Life exists by sacrifice. Dr. Paul Brand says that our bodies are living sacrifices every day as ten thousand million skin cells lay down their lives for the sake of the body. Several thousand are lost just by shaking hands or turning a door knob. One trembles to think of the cost of a game of hand ball. When you dust your house you never think of the sacrifice that it represents. Dr. Brand says that up to 90% of the dust in a house is dried skin cells. We wipe it up and shake it out never once pausing to utter a prayer of thanks for the millions of cells that have served you well, and then laid down their lives for their benefit. We do not thank the Lord for His marvelous creation of the body which replaces all of the cells mainly between 12 P. M. and 4 A. M. while the body is at rest.

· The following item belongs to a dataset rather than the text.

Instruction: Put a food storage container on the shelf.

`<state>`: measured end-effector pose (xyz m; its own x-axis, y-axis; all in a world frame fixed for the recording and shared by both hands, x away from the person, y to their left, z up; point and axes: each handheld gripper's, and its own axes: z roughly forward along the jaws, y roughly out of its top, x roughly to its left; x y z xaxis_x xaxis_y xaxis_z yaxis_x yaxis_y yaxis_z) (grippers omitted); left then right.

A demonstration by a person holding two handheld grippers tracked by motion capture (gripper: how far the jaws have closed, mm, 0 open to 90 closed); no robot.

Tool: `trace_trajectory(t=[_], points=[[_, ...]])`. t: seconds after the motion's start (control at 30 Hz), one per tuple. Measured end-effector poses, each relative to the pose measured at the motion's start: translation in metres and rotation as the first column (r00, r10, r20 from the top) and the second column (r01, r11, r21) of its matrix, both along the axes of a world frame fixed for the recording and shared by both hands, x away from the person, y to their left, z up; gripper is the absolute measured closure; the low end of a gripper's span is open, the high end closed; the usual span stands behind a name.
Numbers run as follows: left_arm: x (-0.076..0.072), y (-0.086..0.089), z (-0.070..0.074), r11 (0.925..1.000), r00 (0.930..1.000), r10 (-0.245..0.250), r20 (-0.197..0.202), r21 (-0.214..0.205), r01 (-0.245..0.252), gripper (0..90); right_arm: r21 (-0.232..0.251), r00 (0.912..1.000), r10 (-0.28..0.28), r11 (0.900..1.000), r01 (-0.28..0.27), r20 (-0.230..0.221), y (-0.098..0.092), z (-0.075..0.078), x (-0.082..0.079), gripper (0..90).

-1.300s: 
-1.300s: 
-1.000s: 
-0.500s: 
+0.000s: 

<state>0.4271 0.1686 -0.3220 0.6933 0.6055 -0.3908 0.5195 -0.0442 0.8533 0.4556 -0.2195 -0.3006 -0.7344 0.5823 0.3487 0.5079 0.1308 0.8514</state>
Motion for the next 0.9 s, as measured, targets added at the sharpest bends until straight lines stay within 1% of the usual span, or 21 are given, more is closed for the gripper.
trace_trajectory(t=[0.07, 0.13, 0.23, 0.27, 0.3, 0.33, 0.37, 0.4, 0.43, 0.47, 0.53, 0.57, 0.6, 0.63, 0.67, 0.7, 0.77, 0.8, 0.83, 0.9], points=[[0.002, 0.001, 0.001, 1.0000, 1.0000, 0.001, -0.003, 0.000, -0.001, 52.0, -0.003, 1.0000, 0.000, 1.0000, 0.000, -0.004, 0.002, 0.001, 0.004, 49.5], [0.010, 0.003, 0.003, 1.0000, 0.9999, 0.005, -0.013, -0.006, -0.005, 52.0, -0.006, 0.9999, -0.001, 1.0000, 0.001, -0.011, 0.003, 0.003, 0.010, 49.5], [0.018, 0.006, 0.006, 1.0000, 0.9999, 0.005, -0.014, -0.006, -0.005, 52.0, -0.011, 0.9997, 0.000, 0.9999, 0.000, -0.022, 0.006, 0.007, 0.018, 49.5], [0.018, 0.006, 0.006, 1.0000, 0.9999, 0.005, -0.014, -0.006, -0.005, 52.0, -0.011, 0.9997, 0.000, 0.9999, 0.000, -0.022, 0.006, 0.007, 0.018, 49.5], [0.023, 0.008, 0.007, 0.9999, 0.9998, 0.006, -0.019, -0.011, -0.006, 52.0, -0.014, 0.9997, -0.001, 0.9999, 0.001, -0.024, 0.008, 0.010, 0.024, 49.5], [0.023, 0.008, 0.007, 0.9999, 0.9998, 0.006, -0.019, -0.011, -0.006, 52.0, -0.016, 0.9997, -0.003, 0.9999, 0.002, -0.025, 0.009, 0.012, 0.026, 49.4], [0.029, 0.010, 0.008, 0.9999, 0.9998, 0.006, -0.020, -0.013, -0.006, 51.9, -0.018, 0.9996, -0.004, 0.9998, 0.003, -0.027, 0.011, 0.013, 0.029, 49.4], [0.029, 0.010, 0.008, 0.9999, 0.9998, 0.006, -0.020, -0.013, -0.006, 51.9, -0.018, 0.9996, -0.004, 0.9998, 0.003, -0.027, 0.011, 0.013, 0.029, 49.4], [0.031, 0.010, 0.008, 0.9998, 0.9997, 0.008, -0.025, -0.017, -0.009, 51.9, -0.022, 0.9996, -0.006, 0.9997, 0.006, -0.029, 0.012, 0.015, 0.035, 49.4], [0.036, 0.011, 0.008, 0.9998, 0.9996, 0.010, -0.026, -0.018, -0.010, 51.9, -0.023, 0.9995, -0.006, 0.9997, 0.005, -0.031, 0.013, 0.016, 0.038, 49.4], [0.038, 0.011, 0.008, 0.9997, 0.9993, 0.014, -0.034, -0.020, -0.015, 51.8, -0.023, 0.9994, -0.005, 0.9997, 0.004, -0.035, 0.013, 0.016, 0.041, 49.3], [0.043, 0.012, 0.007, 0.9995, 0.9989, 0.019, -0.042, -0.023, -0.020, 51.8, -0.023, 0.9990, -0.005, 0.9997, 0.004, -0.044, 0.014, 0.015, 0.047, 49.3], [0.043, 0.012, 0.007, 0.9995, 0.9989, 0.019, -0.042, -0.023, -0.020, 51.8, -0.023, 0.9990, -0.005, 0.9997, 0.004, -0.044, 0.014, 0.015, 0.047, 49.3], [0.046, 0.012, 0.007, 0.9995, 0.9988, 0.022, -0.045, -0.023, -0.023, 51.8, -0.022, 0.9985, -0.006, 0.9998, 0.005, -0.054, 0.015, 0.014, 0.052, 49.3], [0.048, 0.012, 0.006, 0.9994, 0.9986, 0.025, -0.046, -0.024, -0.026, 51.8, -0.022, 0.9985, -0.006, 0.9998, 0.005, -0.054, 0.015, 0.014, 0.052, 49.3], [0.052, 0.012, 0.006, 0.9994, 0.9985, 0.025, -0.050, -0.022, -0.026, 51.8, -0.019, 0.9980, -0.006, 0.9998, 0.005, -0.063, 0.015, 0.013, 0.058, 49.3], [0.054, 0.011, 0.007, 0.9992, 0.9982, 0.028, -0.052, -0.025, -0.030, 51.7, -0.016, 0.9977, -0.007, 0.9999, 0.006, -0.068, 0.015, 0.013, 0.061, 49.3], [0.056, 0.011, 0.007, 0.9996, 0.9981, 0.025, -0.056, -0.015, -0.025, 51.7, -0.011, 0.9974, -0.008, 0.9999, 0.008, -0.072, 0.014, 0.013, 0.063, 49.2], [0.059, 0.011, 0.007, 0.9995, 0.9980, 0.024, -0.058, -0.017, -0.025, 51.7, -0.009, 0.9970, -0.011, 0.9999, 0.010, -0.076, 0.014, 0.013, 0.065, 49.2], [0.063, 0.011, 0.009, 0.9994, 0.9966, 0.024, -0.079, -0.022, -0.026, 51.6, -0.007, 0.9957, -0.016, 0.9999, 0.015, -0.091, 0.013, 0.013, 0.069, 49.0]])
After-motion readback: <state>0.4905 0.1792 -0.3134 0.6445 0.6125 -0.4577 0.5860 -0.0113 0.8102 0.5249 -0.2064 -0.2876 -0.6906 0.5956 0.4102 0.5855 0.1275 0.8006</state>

We live a life of perpetual sacrifice and renewal, and communion is to call our attention to the fact that this is to be happening in our spiritual life as well. We are to recognize that love is exhibited by sacrifice. The measure of your love for anyone is what you are willing to sacrifice for them. Jesus loved us as intensely as possible, for He gave His life for us. His sacrifice is to be a perpetual reminder that we too must sacrifice to be imitators of His love.

Dr. Paul Cho, pastor of the largest church of the world, tells of the sacrifice of his people during the Korean War. Five hundred ministers were captured and immediately shot to death, and two thousand churches were destroyed by the Communist. One minister and his family were captured in Inchon and were put into a large hole in the ground. Then minister was told that if he would publicly disclaim what he had been preaching his wife and children would be freed. Otherwise he would have to watch them be buried alive. His children cried out, "Oh, Daddy! Daddy! Think of us!"

If you were in his place, what would you do? He lifted up his hand and said, "Yes, yes, I'll do it. I am going to denounce..." But before he could finish his sentence his wife nudged him and said, "Say no! Hush children, tonight we are going to have supper with the King of Kings and Lord of Lords." She lead them singing while the Communist began to bury them, and they continued to sing until the soil buried their faces. God did not deliver them, but almost all of the people who watched this execution became Christians, and many of them are now members of my church.

I do not pretend to think I could do such a thing apart from the special grace of God. I am so grateful that it is unlikely that I will ever have to be so sacrificial in my love. But I must ask myself as I again come to the communion service, am I merely superficial in my imitation of Christ's love, or am I sacrificial enough so that at sometime, at least, the love of Christ can be seen in me? What about you?